#### [ASSIGNMENT]
Output, word for word, the lines of this listing that fall between the line with "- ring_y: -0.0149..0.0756" and the line with "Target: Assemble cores", counting both of those lines, and no others.
Start of SUPPLIED RECORDS
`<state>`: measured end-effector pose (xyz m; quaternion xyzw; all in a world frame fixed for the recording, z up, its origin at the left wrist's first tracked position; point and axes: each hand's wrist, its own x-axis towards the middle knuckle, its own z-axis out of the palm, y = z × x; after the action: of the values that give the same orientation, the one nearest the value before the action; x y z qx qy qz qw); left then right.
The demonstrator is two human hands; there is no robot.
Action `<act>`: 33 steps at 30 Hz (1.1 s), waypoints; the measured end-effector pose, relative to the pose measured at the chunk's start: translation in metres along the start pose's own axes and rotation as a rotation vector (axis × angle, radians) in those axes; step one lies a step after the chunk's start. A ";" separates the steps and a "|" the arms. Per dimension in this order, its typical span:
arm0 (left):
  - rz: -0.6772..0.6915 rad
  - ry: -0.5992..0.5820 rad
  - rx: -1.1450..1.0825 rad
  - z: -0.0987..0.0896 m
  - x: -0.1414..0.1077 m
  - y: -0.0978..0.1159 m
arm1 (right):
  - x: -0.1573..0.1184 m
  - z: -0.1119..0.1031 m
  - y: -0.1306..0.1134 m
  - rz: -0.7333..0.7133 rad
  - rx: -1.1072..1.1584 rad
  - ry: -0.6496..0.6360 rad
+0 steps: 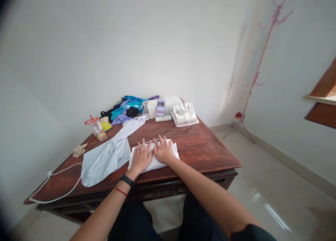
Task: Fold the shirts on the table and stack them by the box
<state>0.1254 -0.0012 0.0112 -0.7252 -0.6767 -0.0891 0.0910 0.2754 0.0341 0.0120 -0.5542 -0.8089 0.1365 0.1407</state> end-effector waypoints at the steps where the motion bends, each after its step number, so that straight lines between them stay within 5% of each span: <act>1: -0.003 0.008 -0.005 0.000 -0.001 -0.002 | -0.002 -0.001 0.000 0.003 -0.001 0.006; 9: -0.154 -0.064 -0.024 0.002 -0.006 -0.016 | -0.011 -0.009 0.012 0.093 0.027 -0.059; 22: -0.167 -0.133 -0.114 0.003 0.000 -0.018 | -0.004 -0.008 0.015 0.177 0.053 -0.035; 27: -0.143 -0.079 -0.096 0.002 -0.005 -0.017 | 0.005 -0.031 0.042 0.130 0.103 -0.024; 33: -0.141 -0.040 -0.080 0.000 -0.008 -0.014 | 0.033 -0.065 0.080 0.175 0.218 -0.263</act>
<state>0.1110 -0.0084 0.0096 -0.6806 -0.7235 -0.1077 0.0419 0.3568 0.0973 0.0441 -0.5815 -0.7494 0.3064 0.0805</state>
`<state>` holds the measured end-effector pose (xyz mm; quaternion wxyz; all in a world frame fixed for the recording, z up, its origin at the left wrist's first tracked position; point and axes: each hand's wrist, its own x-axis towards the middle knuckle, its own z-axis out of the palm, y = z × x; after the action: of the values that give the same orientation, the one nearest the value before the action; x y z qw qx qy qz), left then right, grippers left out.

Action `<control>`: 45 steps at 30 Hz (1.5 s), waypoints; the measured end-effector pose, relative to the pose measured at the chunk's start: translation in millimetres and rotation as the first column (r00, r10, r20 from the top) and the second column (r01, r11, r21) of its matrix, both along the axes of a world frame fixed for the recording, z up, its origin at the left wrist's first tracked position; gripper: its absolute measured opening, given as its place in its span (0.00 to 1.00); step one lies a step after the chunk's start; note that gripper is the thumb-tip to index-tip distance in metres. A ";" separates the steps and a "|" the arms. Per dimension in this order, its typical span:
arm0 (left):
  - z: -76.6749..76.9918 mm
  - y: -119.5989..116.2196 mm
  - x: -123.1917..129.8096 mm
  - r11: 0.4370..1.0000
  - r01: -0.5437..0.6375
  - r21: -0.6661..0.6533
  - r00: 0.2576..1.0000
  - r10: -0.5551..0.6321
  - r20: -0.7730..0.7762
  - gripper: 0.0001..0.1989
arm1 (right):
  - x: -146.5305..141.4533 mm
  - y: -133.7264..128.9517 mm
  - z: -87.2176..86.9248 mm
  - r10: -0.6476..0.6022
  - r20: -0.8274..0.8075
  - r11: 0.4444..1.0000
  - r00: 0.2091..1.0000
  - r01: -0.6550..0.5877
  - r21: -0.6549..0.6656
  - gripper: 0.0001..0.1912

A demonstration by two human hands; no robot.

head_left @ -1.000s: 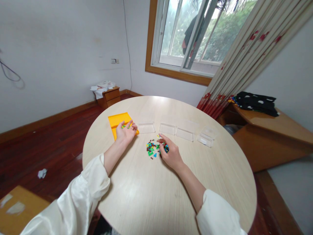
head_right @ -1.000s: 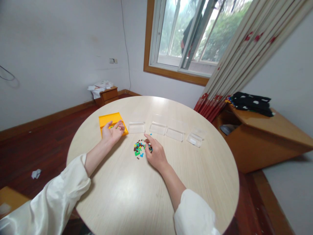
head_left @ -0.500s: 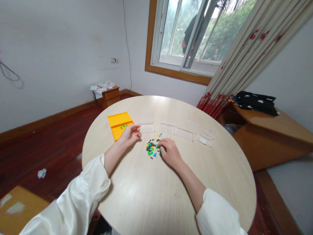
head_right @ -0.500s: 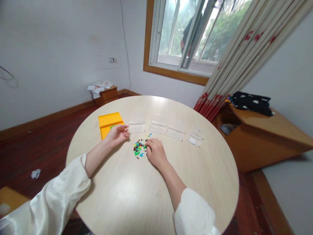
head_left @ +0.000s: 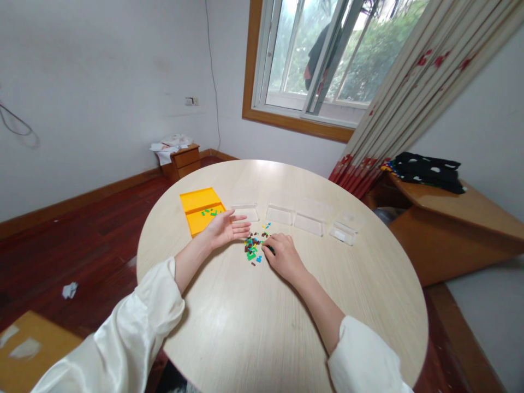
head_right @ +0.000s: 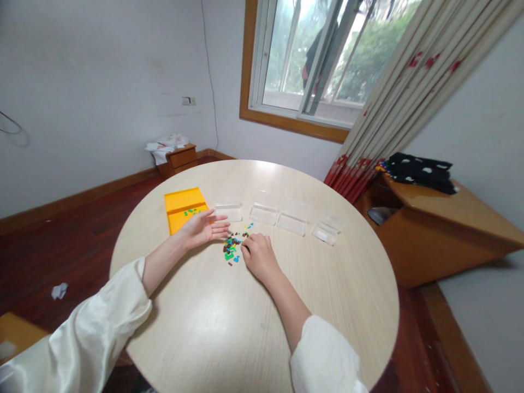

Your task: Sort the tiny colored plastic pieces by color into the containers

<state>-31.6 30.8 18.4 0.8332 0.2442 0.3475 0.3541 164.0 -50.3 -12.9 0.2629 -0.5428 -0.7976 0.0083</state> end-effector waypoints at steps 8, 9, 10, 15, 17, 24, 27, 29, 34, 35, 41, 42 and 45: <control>-4.3 -7.2 3.0 0.944 0.326 0.045 0.941 -0.329 0.084 0.24 | -7.0 -1.2 10.7 0.033 -0.176 0.979 0.984 0.004 0.206 0.09; -6.0 -7.8 4.0 0.929 0.367 0.049 0.922 -0.370 0.110 0.24 | -8.7 -0.9 11.0 0.053 -0.177 0.976 0.983 -0.013 0.216 0.10; -8.1 -8.0 5.1 0.918 0.394 0.049 0.908 -0.397 0.133 0.25 | -10.2 -0.4 10.8 0.073 -0.174 0.975 0.982 -0.034 0.221 0.10; -16.2 -4.9 9.1 0.941 0.337 -0.013 0.925 -0.328 0.190 0.26 | -9.4 3.1 6.4 0.118 -0.158 0.957 0.980 -0.069 0.281 0.13; -14.9 -2.8 8.6 0.969 0.238 -0.063 0.960 -0.225 0.168 0.25 | -5.0 3.8 5.4 0.093 -0.163 0.953 0.982 -0.040 0.302 0.13; 7.5 5.6 -3.8 0.914 -0.372 -0.159 0.869 0.404 0.285 0.14 | 4.9 2.8 6.5 0.024 -0.183 0.957 0.983 0.031 0.287 0.13; 13.9 8.0 -9.6 0.783 -0.595 -0.178 0.716 0.618 0.325 0.12 | 4.5 3.3 5.1 0.009 -0.176 0.967 0.984 0.036 0.251 0.13; 15.5 7.8 -11.5 0.732 -0.658 -0.176 0.665 0.674 0.321 0.11 | 4.8 4.3 3.3 0.005 -0.165 0.973 0.986 0.033 0.226 0.12; 15.6 5.7 -11.6 0.711 -0.683 -0.166 0.641 0.693 0.330 0.11 | 5.9 5.8 -0.4 0.048 -0.156 0.988 0.987 -0.024 0.153 0.10; 15.5 5.7 -11.8 0.708 -0.685 -0.170 0.635 0.695 0.336 0.11 | 5.4 5.4 -0.4 0.067 -0.154 0.990 0.986 -0.046 0.135 0.10; 13.6 6.2 -13.2 0.779 -0.610 -0.145 0.717 0.620 0.317 0.07 | -3.3 -0.8 3.5 0.200 -0.134 0.980 0.971 -0.199 0.023 0.08; 12.6 6.2 -12.6 0.809 -0.573 -0.130 0.754 0.582 0.304 0.06 | -4.7 -1.4 3.9 0.212 -0.125 0.977 0.969 -0.212 0.010 0.08; 7.7 6.9 -8.8 0.877 -0.470 -0.100 0.842 0.479 0.247 0.02 | -6.6 -1.6 3.4 0.229 -0.083 0.972 0.970 -0.232 -0.030 0.08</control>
<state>-40.3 37.7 26.0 0.7625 0.0866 0.2893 0.5722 157.4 -51.9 -9.5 0.2806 -0.4509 -0.8439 0.0760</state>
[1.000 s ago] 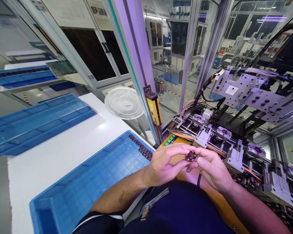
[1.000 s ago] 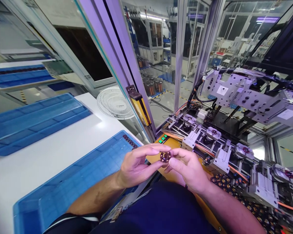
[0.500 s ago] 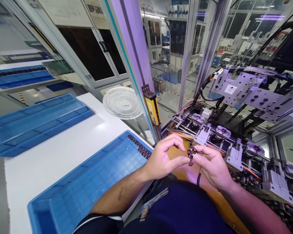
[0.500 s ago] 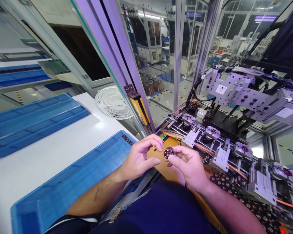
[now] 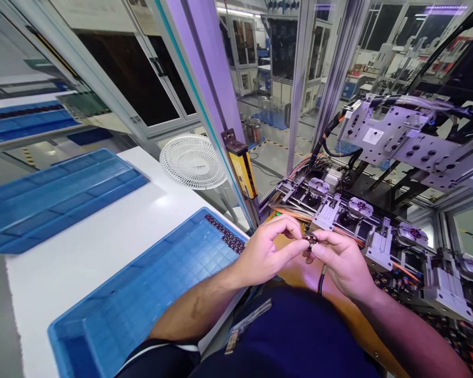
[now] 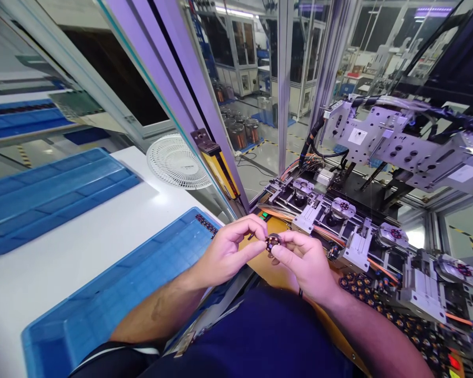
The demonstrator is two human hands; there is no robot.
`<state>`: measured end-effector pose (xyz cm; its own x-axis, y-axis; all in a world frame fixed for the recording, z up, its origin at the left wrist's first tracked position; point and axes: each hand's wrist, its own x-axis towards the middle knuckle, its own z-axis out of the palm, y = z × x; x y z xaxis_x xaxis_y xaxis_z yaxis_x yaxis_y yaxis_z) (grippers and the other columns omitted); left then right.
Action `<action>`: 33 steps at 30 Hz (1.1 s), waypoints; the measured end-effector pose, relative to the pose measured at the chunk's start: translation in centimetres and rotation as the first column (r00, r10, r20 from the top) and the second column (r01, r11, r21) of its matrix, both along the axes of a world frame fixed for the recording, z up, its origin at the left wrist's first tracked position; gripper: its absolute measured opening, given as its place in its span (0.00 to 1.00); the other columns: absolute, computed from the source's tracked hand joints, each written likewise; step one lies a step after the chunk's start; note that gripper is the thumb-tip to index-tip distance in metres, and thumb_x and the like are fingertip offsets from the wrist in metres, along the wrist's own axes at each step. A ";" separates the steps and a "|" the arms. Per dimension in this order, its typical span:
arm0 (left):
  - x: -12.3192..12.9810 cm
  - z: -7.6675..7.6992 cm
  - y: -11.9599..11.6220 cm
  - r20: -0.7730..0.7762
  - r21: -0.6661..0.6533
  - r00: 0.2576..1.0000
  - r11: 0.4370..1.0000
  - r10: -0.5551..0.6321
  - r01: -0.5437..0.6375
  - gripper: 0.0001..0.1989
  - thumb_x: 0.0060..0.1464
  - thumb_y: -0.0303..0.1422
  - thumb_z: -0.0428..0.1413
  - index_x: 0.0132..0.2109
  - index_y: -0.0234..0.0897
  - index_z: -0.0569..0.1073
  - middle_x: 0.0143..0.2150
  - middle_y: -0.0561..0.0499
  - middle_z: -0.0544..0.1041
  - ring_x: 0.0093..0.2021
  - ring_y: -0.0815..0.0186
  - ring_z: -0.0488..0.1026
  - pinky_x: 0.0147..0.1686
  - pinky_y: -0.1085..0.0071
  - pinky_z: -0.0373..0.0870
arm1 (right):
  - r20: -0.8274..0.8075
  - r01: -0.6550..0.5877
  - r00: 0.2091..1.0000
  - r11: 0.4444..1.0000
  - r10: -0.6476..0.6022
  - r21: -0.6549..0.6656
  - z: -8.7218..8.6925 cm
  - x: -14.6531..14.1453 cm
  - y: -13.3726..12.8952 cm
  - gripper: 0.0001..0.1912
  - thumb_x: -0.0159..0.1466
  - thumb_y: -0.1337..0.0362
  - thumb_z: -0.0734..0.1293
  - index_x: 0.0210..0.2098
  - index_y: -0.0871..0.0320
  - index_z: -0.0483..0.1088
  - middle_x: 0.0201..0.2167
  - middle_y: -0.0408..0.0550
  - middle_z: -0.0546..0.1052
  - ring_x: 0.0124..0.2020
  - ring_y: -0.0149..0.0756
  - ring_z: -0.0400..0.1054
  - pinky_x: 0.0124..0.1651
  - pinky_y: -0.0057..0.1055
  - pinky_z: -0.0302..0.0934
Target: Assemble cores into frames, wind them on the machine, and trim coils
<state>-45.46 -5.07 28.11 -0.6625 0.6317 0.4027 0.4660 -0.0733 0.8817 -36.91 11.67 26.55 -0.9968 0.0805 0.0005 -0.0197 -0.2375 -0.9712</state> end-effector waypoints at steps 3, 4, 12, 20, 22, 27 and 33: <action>0.0 0.2 0.1 -0.012 -0.015 1.000 1.000 -0.002 0.002 0.09 0.62 0.31 0.54 0.32 0.35 0.70 0.33 0.49 0.72 0.36 0.66 0.69 0.40 0.68 0.66 | 0.010 0.022 1.000 1.000 -0.022 0.017 0.0 0.0 0.0 0.10 0.59 0.58 0.74 0.37 0.56 0.78 0.29 0.44 0.77 0.29 0.28 0.69 0.35 0.26 0.67; 0.0 0.3 0.1 -0.017 -0.016 1.000 1.000 -0.004 0.004 0.08 0.62 0.30 0.53 0.33 0.35 0.69 0.34 0.49 0.72 0.36 0.66 0.69 0.41 0.68 0.66 | 0.017 0.026 0.999 0.999 -0.027 0.020 0.0 0.0 0.0 0.10 0.59 0.58 0.74 0.37 0.56 0.78 0.29 0.44 0.77 0.29 0.28 0.69 0.35 0.26 0.67; -1.5 -0.1 -0.5 -0.236 -0.057 0.970 0.997 -0.063 0.051 0.06 0.64 0.29 0.49 0.37 0.36 0.67 0.38 0.46 0.72 0.41 0.64 0.70 0.43 0.67 0.67 | 0.148 -0.087 0.982 0.975 0.119 -0.206 0.5 0.2 0.4 0.13 0.57 0.57 0.75 0.35 0.60 0.78 0.28 0.47 0.77 0.27 0.29 0.70 0.32 0.28 0.67; -0.5 -2.5 -0.1 0.098 0.051 0.989 0.992 0.109 -0.115 0.13 0.64 0.38 0.52 0.33 0.35 0.70 0.34 0.49 0.71 0.37 0.65 0.69 0.40 0.68 0.65 | 0.093 0.042 0.995 0.981 -0.024 -0.192 0.5 0.4 0.3 0.12 0.56 0.56 0.76 0.33 0.59 0.79 0.27 0.47 0.78 0.28 0.30 0.70 0.31 0.25 0.66; 0.7 -2.4 0.3 0.187 0.077 0.982 0.997 -0.015 0.001 0.14 0.61 0.42 0.55 0.33 0.35 0.71 0.33 0.49 0.71 0.36 0.65 0.69 0.40 0.68 0.65 | 0.086 0.067 0.995 0.986 -0.054 -0.154 0.4 0.4 0.1 0.11 0.56 0.57 0.76 0.34 0.59 0.79 0.27 0.46 0.77 0.28 0.29 0.69 0.32 0.26 0.67; 2.0 -1.8 1.1 0.275 0.092 0.961 0.996 -0.012 -0.014 0.12 0.59 0.39 0.58 0.32 0.35 0.71 0.31 0.51 0.71 0.34 0.67 0.68 0.38 0.70 0.65 | 0.056 0.085 0.995 0.996 -0.084 -0.022 -0.1 0.7 0.1 0.10 0.57 0.58 0.75 0.36 0.57 0.78 0.30 0.45 0.77 0.29 0.30 0.69 0.34 0.28 0.68; 1.1 -1.7 0.7 0.092 0.031 0.995 0.999 -0.031 0.029 0.08 0.63 0.32 0.53 0.35 0.35 0.69 0.34 0.50 0.70 0.37 0.66 0.67 0.41 0.69 0.65 | 0.121 0.069 0.991 0.989 -0.053 -0.134 0.0 0.6 0.1 0.13 0.55 0.56 0.76 0.34 0.59 0.79 0.26 0.47 0.77 0.27 0.30 0.70 0.31 0.27 0.67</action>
<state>-44.36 -4.39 26.38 -0.6787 0.6407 0.3590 0.3797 -0.1123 0.9183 -36.27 11.81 26.50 -0.9826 0.1321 -0.1309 0.0735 -0.3707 -0.9258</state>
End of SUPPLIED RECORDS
#### [COMPLETED TASK]
  - ring_y: -0.0149..0.0756
  - ring_z: -0.0400..0.1054
  - pinky_x: 0.0124..0.1651
  - pinky_y: -0.0057..0.1055
  - pinky_z: -0.0302..0.0934
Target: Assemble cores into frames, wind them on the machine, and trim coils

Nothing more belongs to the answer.